* Instructions to follow
Everything from the line containing "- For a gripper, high" through the line containing "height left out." in the listing below should be copied exactly, and nothing more.
[Opening Given information section]
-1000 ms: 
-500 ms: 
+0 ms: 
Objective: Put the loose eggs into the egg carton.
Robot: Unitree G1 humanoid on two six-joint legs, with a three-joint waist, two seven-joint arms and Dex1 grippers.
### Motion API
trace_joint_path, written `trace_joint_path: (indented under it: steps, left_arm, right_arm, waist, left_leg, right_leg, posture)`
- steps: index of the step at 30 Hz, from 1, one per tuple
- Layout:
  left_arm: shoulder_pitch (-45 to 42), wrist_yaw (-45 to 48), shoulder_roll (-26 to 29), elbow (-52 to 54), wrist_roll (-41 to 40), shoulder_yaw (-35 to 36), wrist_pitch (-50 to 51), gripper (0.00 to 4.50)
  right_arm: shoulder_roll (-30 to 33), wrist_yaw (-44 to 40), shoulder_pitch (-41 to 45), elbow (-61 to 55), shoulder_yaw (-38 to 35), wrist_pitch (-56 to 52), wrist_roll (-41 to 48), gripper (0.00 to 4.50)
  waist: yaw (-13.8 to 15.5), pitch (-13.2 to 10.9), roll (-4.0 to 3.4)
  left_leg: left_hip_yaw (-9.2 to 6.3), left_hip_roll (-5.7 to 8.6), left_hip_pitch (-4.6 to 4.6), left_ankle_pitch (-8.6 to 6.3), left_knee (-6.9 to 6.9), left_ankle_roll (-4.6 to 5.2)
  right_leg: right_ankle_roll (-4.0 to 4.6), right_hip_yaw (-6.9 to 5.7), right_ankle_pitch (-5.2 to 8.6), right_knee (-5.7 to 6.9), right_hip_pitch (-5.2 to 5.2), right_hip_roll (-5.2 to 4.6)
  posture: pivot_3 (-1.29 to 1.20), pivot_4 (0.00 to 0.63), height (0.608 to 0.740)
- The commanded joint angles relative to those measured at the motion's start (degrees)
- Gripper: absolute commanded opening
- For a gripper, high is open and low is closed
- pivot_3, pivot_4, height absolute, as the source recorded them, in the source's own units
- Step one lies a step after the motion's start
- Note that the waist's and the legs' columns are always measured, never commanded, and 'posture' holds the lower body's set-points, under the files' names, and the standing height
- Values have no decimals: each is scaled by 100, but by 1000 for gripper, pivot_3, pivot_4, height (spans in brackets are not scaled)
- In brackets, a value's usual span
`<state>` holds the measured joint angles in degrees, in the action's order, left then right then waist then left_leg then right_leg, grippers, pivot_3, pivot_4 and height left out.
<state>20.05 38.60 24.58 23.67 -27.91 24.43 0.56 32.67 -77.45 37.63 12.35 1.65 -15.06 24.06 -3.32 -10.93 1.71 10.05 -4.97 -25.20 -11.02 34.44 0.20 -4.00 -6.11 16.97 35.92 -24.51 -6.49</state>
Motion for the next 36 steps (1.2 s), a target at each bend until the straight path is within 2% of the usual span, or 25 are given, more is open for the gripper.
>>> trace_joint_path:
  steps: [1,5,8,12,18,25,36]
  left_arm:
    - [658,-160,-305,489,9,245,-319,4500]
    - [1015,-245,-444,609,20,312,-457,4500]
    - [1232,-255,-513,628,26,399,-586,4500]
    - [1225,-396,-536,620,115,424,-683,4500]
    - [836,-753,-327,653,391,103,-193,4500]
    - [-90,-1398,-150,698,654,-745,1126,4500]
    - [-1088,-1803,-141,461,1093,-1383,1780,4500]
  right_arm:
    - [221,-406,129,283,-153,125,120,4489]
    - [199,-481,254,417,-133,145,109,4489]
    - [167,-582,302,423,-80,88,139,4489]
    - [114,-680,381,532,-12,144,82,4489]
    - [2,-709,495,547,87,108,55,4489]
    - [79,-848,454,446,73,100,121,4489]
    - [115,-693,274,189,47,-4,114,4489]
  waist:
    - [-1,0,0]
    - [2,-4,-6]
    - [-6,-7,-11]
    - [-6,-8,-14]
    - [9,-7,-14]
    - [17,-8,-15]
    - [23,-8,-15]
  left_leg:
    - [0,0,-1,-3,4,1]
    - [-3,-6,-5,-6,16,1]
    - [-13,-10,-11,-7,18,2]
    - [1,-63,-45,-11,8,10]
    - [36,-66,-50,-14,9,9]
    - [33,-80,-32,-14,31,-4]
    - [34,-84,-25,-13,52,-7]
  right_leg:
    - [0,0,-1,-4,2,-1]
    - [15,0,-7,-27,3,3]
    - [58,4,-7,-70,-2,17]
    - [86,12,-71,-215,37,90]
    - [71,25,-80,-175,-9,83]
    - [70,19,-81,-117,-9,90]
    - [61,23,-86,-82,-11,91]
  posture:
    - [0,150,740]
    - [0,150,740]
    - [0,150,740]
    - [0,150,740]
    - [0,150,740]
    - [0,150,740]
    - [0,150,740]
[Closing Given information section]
* Result
- For a gripper, high is open and low is closed
- pivot_3, pivot_4, height absolute, as the source recorded them, in the source's own units
- Step one lies a step after the motion's start
- Note that the waist's and the legs' columns are always measured, never commanded, and 'posture' holds the lower body's set-points, under the files' names, and the standing height
- Values have no decimals: each is scaled by 100, but by 1000 for gripper, pivot_3, pivot_4, height (spans in brackets are not scaled)
- In brackets, a value's usual span
`<state>` holds the measured joint angles in degrees, in the action's order, left then right then waist then left_leg then right_leg, grippers, pivot_3, pivot_4 and height left out.

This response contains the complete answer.